→ WORK REQUEST: Look for "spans" in every line of the listing. Copy the lines that have it.

→ GIVEN MATERIAL:
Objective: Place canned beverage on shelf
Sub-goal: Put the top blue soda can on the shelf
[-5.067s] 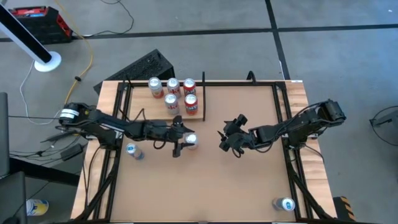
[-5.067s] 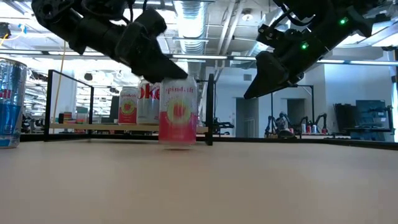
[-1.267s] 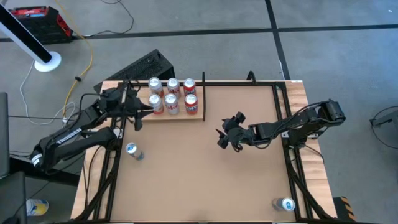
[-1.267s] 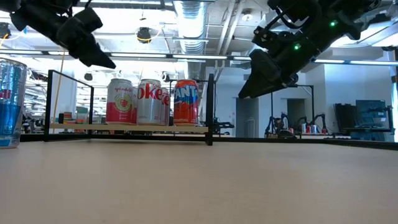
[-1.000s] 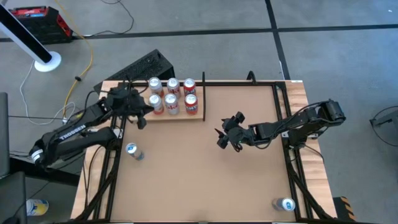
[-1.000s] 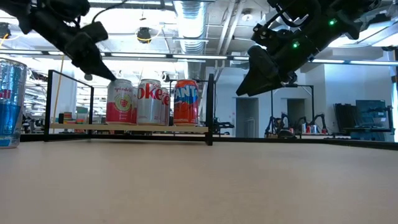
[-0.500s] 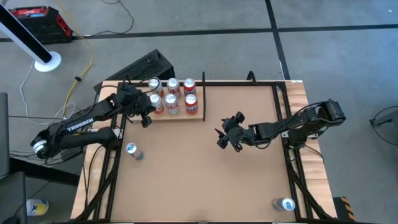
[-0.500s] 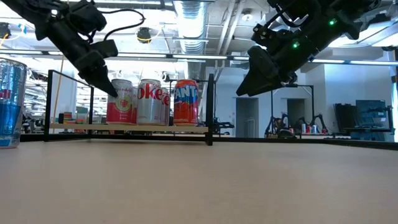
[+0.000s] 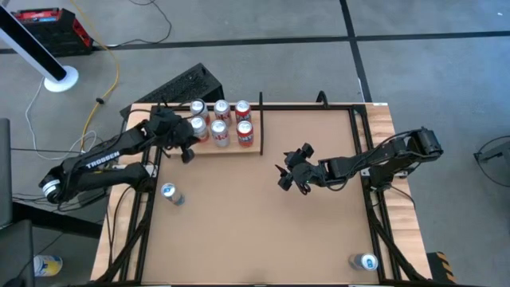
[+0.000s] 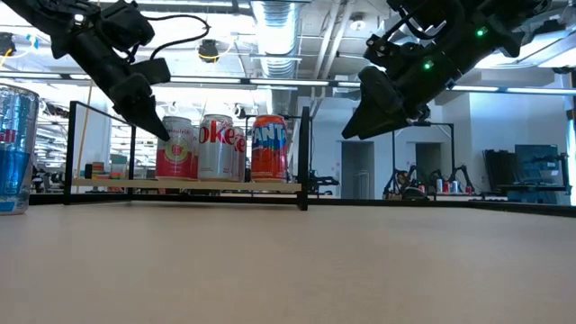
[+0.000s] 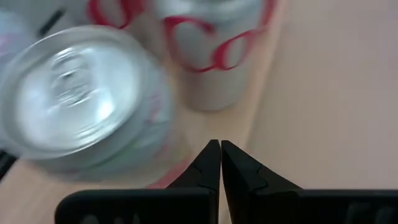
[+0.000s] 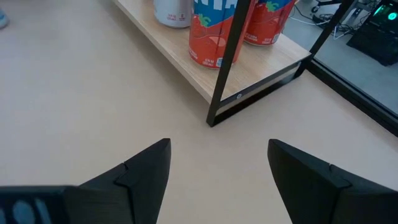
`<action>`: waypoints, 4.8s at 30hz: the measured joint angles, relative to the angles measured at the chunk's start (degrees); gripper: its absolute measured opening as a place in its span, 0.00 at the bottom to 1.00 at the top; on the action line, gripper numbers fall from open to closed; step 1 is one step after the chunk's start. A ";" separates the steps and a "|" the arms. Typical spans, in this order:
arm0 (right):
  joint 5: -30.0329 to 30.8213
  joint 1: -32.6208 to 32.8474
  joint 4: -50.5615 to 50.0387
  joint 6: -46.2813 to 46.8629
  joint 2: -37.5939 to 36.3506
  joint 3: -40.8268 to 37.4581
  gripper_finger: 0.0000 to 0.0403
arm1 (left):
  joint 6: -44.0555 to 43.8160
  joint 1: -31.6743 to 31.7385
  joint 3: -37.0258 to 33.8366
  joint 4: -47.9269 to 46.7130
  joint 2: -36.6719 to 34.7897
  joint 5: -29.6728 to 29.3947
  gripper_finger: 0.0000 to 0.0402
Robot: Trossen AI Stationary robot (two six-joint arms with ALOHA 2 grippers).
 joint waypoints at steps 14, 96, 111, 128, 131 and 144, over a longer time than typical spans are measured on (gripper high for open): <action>0.00 -0.19 0.02 0.00 0.02 0.00 0.72 | -7.09 -15.63 11.03 -10.13 -5.91 7.67 0.00; 0.00 -0.22 0.46 0.04 0.04 -0.02 0.72 | -46.59 -77.40 14.32 -47.32 0.37 -23.49 0.74; 0.00 -0.22 0.46 0.04 0.04 -0.02 0.72 | -43.69 -77.38 14.34 -47.21 0.32 -23.05 0.54; 0.01 -0.79 0.58 0.00 0.04 -0.02 0.72 | -28.42 -60.99 29.47 -56.36 0.35 -33.18 0.54; 0.02 -1.51 0.59 -0.02 0.04 -0.02 0.72 | -21.07 -52.85 30.45 -56.35 0.73 -32.77 0.54; 0.02 -4.56 0.70 -1.57 0.04 -0.02 0.72 | 6.25 -17.65 31.71 -50.62 7.36 -23.36 0.54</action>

→ EXERCISE SOLUTION:
`<action>`: waypoints, 4.8s at 30hz: the measured joint angles, relative to the angles measured at the chunk's start (degrees); gripper: its absolute measured opening as a place in its span, 0.00 at the bottom to 1.00 at the top; on the action line, gripper numbers fall from open to closed; step 1 is one step after the chunk's start. A ";" separates the steps and a "|" the arms. Typical spans, in this order:
 joint waypoints at steps 14, 96, 111, 128, 131 and 144, over a longer time than typical spans are measured on (gripper high for open): <action>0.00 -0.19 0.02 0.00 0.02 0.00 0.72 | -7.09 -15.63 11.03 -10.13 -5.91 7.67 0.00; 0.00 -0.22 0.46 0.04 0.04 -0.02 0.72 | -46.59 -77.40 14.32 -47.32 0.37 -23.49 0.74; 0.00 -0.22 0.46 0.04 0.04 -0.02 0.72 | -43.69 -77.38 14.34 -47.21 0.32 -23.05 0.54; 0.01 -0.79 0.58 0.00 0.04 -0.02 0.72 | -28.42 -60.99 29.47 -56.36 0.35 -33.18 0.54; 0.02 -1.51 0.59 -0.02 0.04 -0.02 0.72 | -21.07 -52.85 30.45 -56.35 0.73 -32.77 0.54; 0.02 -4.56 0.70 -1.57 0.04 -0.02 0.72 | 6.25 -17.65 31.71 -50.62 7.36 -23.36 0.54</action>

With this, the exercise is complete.